* _Instructions for the task_
The answer must be a bare number: the count of lines below that contain "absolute".

[Stored data entries]
»»

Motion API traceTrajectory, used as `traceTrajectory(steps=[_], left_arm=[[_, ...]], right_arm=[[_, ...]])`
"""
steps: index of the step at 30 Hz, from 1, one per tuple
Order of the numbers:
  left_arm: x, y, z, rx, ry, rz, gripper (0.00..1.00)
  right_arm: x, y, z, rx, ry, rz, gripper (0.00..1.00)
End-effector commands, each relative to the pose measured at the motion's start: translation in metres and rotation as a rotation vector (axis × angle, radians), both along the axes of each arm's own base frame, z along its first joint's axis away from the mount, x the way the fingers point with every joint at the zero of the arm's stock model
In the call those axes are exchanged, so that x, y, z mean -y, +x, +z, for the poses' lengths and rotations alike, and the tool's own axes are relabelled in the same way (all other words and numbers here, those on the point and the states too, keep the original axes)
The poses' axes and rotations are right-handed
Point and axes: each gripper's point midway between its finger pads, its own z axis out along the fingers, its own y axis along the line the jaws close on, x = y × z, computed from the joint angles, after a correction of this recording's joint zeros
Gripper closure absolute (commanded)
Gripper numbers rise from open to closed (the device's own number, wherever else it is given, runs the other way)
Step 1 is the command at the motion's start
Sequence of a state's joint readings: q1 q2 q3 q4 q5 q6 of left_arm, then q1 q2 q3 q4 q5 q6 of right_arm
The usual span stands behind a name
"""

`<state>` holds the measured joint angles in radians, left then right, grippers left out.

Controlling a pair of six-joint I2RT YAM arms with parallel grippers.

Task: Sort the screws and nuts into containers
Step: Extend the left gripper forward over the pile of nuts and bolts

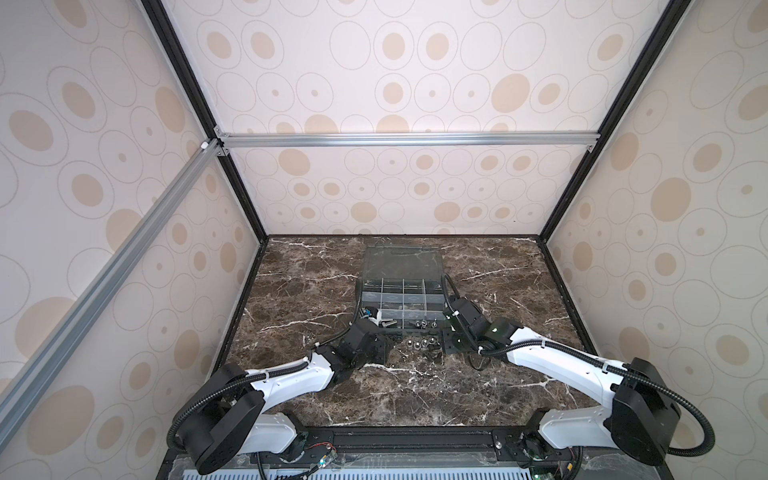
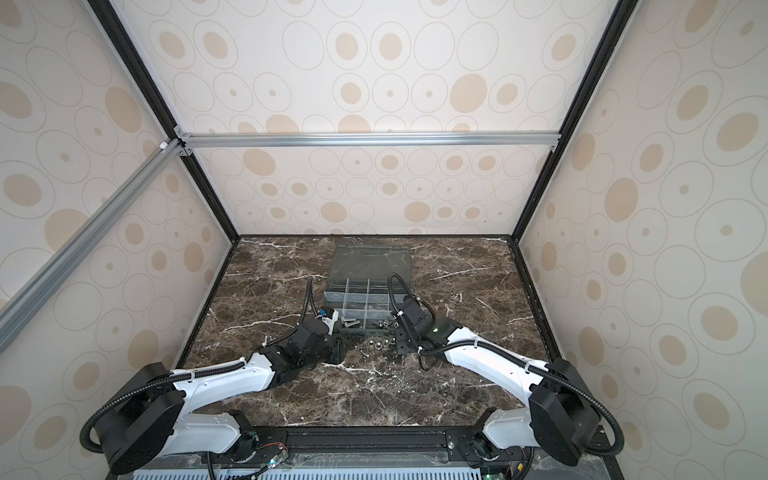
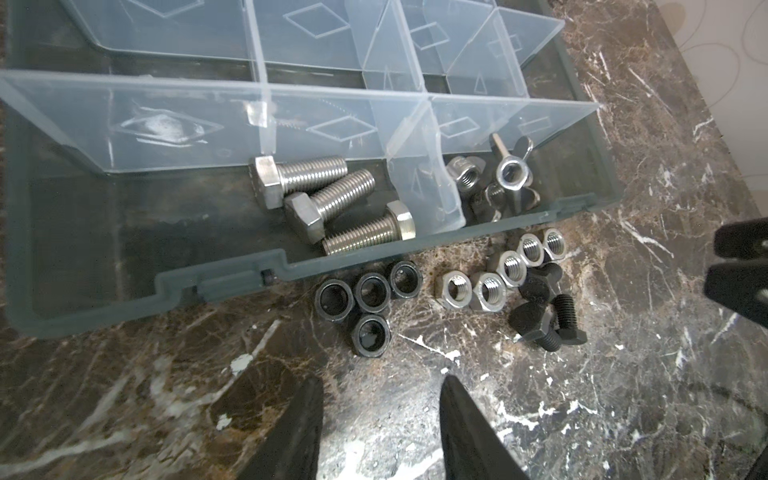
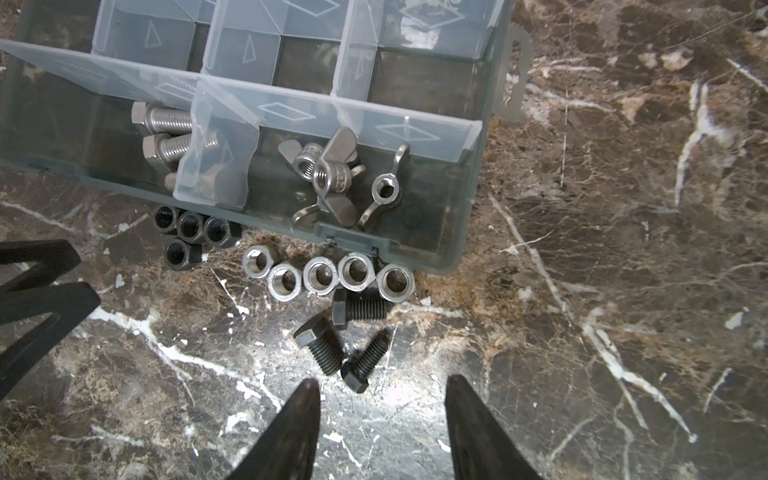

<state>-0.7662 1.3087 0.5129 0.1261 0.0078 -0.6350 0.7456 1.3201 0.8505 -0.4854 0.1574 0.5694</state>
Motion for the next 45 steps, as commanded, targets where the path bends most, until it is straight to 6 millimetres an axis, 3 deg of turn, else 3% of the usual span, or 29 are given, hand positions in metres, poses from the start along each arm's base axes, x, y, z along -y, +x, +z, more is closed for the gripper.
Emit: traceTrajectory(steps=[1,15,45], left_arm=[[0.005,0.005,0.006,0.02,0.027,-0.011,0.54],[0.016,0.007,0.0,0.003,0.073,-0.046,0.55],[0.02,0.01,-0.011,-0.012,0.164,-0.039,0.58]], right_arm=[[0.003,0.002,0.003,0.006,0.009,-0.025,0.48],[0.003,0.001,0.002,0.0,0.006,-0.026,0.48],[-0.001,-0.001,0.001,-0.023,0.019,-0.018,0.48]])
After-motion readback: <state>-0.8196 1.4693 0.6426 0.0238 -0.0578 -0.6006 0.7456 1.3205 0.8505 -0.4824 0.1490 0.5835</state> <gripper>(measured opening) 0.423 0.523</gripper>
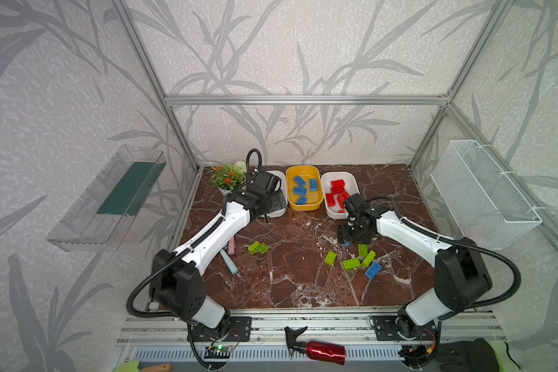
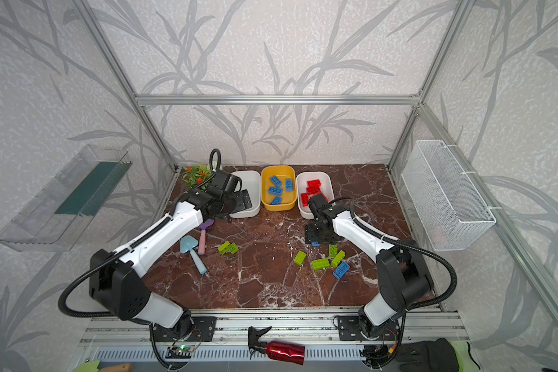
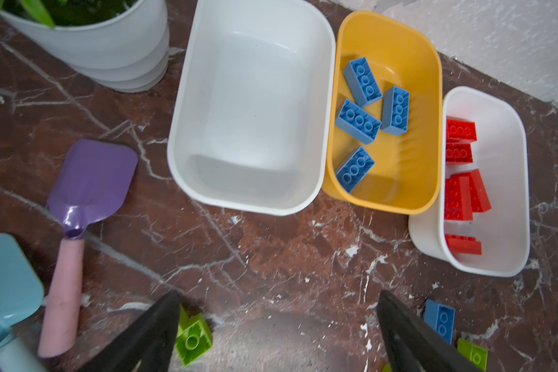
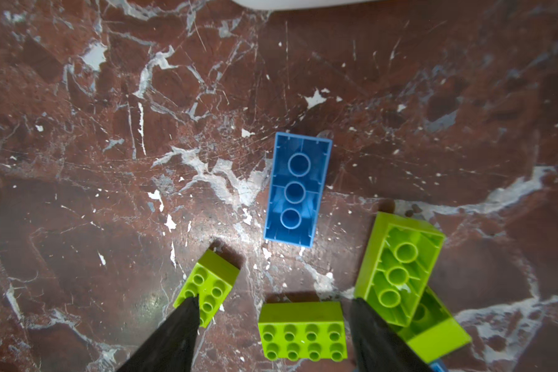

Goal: Sort the legos into containers by color
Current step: 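Grasp a blue brick with the right gripper while the left gripper moves toward the scoops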

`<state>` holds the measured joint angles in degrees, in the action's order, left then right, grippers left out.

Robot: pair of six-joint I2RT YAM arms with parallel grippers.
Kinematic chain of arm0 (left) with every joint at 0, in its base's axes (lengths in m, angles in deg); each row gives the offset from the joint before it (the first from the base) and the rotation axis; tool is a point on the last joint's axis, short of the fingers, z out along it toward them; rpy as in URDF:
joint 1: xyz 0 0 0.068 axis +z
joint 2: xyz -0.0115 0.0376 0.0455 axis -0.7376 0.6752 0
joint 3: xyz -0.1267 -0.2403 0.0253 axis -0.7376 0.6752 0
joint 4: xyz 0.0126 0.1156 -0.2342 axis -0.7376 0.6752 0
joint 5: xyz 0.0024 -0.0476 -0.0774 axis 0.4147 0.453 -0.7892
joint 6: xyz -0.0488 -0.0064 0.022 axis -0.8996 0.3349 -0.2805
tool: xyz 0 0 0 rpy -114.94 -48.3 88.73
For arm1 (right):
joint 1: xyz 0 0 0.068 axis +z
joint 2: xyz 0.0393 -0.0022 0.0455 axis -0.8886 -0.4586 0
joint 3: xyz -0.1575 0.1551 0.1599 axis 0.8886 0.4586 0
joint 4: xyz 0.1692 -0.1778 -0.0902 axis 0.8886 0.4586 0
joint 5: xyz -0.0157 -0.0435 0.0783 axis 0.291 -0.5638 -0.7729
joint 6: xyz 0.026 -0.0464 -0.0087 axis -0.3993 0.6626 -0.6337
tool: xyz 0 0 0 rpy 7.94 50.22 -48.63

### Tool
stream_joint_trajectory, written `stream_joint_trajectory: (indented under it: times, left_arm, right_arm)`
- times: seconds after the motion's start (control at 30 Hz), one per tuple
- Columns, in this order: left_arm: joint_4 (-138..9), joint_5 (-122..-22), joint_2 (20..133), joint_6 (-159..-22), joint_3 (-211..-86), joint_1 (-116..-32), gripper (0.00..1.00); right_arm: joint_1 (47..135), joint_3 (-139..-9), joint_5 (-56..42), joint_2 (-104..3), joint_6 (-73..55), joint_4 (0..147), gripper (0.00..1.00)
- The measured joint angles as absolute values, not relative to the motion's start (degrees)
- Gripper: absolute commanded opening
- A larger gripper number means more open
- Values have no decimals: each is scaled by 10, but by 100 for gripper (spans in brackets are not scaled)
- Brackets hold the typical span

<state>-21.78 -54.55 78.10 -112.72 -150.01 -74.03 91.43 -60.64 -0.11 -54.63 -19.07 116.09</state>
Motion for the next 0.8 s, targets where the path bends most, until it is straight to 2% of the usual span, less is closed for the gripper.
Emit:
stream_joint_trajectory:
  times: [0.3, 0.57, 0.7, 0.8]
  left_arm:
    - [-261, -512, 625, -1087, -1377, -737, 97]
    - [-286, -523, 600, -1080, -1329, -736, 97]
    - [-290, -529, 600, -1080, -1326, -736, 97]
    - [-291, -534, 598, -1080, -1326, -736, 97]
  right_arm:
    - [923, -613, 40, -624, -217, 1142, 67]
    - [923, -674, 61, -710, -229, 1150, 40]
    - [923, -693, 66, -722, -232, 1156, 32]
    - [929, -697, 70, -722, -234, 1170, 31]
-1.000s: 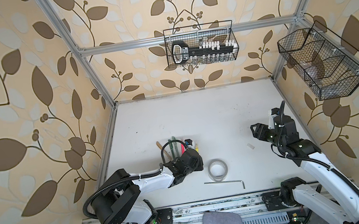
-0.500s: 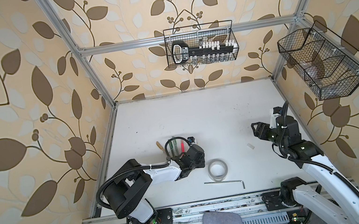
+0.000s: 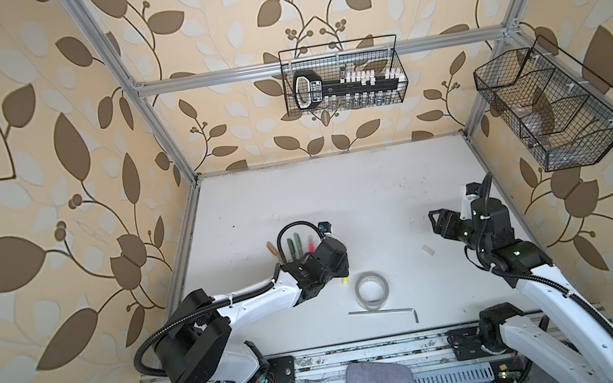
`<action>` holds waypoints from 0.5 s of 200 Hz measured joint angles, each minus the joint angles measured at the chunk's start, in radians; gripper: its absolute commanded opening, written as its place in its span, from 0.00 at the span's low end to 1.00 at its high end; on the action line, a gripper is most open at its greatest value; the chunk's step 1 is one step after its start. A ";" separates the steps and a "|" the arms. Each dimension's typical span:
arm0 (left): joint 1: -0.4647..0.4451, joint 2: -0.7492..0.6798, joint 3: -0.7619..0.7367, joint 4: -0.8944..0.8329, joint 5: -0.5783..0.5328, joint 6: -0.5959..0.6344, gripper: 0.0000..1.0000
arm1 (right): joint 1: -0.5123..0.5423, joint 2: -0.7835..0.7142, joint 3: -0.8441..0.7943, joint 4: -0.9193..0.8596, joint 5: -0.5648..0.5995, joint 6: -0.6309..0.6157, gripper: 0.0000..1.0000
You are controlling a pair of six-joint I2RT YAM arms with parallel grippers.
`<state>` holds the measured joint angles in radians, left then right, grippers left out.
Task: Insert the pens into the pen caps
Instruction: 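Lower the capped yellow highlighter with the left gripper while the right gripper withdraws, then grasp the teal marker with the left gripper and raise it upright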
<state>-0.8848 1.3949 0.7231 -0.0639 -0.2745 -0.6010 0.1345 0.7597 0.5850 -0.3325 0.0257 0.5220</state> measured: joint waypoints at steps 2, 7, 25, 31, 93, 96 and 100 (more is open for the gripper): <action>0.000 -0.002 0.000 -0.004 -0.002 0.000 0.44 | 0.000 0.000 0.000 0.000 0.000 0.000 0.73; 0.000 -0.008 0.000 -0.018 -0.013 -0.001 0.44 | 0.000 0.000 0.000 0.000 0.000 0.000 0.73; 0.000 -0.023 -0.009 -0.047 -0.034 -0.002 0.44 | 0.000 0.001 0.000 0.000 0.000 0.000 0.73; 0.000 -0.029 -0.018 -0.055 -0.039 -0.002 0.44 | 0.000 0.001 0.000 0.000 0.000 0.000 0.73; 0.000 -0.058 -0.100 -0.134 -0.051 -0.006 0.42 | 0.000 0.001 0.000 0.000 0.000 -0.003 0.73; 0.000 -0.058 -0.100 -0.136 -0.050 -0.006 0.42 | 0.001 0.001 0.000 0.000 0.000 -0.003 0.73; 0.000 -0.058 -0.100 -0.138 -0.050 -0.006 0.42 | 0.001 0.001 0.000 0.000 0.000 -0.004 0.73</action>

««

* _Task response_
4